FTO Deficiency Alleviates LPS-induced Acute Lung Injury by TXNIP/NLRP3-mediated Alveolar Epithelial Cell Pyroptosis

N6-methyladenosine (m(6)A) plays a role in various diseases, but it has rarely been reported in acute lung injury (ALI). The FTO (fat mass and obesity-associated) protein can regulate mRNA metabolism by removing m(6)A residues. The aim of this study was to examine the role and mechanism of the m(6)A demethylase FTO in LPS-induced ALI. Lung epithelial FTO-knockout mice and FTO-knockdown/overexpression human alveolar epithelial (A549) cell lines were constructed to evaluate the effects of FTO on ALI. Bioinformatics analysis and a series of in vivo and in vitro assays were used to examine the mechanism of FTO regulation.
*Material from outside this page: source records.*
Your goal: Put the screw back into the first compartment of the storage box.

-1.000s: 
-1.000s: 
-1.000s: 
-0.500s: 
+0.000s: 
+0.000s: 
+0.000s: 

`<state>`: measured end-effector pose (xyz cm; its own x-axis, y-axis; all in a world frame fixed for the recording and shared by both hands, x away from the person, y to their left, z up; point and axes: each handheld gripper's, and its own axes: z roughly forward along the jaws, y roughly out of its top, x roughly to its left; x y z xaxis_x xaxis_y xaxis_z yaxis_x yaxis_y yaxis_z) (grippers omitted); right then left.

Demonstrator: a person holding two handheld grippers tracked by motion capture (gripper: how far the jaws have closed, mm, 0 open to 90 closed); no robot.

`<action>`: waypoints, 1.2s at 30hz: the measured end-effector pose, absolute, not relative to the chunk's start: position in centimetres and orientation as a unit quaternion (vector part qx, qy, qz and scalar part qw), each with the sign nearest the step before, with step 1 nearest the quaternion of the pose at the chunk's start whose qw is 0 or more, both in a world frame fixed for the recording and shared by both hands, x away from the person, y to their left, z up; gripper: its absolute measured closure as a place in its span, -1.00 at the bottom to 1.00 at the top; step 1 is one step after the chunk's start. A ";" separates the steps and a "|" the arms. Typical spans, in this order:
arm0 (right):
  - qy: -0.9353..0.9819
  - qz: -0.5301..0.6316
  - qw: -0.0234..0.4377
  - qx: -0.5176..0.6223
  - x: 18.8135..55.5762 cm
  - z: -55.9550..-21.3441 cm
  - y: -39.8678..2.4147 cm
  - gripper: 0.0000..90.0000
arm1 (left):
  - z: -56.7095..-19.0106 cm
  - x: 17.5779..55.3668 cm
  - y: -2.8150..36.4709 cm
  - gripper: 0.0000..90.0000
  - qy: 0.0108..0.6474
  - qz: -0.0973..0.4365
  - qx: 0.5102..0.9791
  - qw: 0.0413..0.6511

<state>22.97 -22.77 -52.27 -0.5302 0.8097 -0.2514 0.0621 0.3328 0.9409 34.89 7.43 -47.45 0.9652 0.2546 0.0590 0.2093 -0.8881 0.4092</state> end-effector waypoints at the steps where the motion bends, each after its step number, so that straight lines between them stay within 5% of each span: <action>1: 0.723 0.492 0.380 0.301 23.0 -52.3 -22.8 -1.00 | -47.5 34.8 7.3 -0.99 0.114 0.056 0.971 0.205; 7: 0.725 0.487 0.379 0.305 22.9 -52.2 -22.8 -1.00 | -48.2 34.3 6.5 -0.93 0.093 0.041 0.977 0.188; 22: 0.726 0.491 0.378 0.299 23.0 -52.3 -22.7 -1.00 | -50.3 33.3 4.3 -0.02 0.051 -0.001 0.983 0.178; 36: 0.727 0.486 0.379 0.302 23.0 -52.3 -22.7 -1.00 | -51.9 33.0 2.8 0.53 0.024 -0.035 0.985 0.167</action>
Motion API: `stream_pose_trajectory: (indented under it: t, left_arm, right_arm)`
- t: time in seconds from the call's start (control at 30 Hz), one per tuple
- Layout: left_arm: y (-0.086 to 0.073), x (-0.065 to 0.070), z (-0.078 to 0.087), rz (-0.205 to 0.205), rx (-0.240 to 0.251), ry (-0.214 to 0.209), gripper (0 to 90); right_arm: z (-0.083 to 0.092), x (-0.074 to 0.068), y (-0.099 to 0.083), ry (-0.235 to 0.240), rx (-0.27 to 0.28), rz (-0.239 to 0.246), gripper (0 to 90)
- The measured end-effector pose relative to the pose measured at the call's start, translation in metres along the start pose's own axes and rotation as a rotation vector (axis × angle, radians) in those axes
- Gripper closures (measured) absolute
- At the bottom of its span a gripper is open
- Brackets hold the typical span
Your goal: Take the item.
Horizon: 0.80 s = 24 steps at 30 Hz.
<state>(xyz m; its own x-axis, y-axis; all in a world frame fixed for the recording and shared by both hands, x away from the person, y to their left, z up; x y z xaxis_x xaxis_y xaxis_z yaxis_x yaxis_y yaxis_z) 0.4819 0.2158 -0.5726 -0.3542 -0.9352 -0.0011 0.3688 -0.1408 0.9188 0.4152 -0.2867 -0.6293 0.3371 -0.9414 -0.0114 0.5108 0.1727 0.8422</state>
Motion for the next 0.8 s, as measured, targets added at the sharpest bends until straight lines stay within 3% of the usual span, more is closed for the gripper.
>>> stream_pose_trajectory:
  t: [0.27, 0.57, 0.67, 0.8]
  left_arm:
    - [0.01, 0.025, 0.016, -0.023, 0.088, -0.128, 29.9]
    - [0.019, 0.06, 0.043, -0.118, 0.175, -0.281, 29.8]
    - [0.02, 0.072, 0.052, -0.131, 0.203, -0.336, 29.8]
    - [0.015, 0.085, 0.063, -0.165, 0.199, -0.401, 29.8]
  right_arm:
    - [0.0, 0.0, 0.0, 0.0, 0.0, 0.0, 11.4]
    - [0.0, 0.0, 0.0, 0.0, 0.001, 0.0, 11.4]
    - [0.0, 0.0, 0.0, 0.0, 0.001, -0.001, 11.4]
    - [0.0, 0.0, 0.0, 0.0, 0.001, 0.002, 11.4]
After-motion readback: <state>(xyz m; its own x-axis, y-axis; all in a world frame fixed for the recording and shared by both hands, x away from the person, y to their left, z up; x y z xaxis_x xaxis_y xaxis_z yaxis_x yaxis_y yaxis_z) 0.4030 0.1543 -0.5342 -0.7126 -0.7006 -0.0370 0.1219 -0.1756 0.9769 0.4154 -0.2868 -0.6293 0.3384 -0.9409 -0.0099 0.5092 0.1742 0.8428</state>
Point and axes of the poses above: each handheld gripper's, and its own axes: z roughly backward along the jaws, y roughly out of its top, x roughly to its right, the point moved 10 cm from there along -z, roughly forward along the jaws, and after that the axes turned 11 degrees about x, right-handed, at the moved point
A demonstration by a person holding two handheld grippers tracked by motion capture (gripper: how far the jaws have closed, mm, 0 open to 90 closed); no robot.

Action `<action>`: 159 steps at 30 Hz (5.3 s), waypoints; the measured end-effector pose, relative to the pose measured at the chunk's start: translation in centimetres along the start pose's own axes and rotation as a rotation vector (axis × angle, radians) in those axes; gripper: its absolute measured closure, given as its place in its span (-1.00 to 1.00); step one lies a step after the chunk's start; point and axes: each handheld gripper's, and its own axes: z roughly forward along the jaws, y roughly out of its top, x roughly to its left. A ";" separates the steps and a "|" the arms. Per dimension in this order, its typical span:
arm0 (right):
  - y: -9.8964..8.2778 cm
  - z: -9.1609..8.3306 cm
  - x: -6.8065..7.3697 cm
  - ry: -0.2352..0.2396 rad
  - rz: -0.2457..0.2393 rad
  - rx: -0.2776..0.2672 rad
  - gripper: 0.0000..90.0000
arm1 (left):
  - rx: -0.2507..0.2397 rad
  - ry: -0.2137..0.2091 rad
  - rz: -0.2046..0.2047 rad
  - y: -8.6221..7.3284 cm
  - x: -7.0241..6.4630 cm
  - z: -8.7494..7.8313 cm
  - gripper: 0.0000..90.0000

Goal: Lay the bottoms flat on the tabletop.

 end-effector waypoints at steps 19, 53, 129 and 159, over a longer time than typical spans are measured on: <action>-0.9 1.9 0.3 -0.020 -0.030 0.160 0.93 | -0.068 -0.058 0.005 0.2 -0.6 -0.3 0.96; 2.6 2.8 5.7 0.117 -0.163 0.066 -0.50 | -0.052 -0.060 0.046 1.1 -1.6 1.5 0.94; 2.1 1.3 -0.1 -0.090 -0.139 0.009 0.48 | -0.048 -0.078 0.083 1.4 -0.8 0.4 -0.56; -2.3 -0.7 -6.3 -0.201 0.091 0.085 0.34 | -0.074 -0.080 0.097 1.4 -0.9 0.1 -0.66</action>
Rescue assays were conducted to examine whether the impact of FTO on ALI depended on the TXNIP/NLRP3 pathway. In LPS-induced ALI, RNA m(6)A modification amounts were upregulated, and FTO expression was downregulated. In vivo, lung epithelial FTO knockout alleviated alveolar structure disorder, tissue edema, and pulmonary inflammation and improved the survival of ALI mice. In vitro, FTO knockdown reduced A549 cell damage and death induced by LPS, whereas FTO overexpression exacerbated cell damage and death. Mechanistically, bioinformatics analysis revealed that TXNIP was a downstream target of FTO. FTO deficiency mitigated pyroptosis in LPS-induced ALI via the TXNIP/NLRP3 pathway. Rescue assays confirmed that the impact of FTO on the TXNIP/NLRP3 pathway was significantly reversed by the TXNIP inhibitor SRI-37330. Deficiency of FTO alleviates LPS-induced ALI via TXNIP/NLRP3 pathway-mediated alveolar epithelial cell pyroptosis, which might be a novel therapeutic strategy for combating ALI.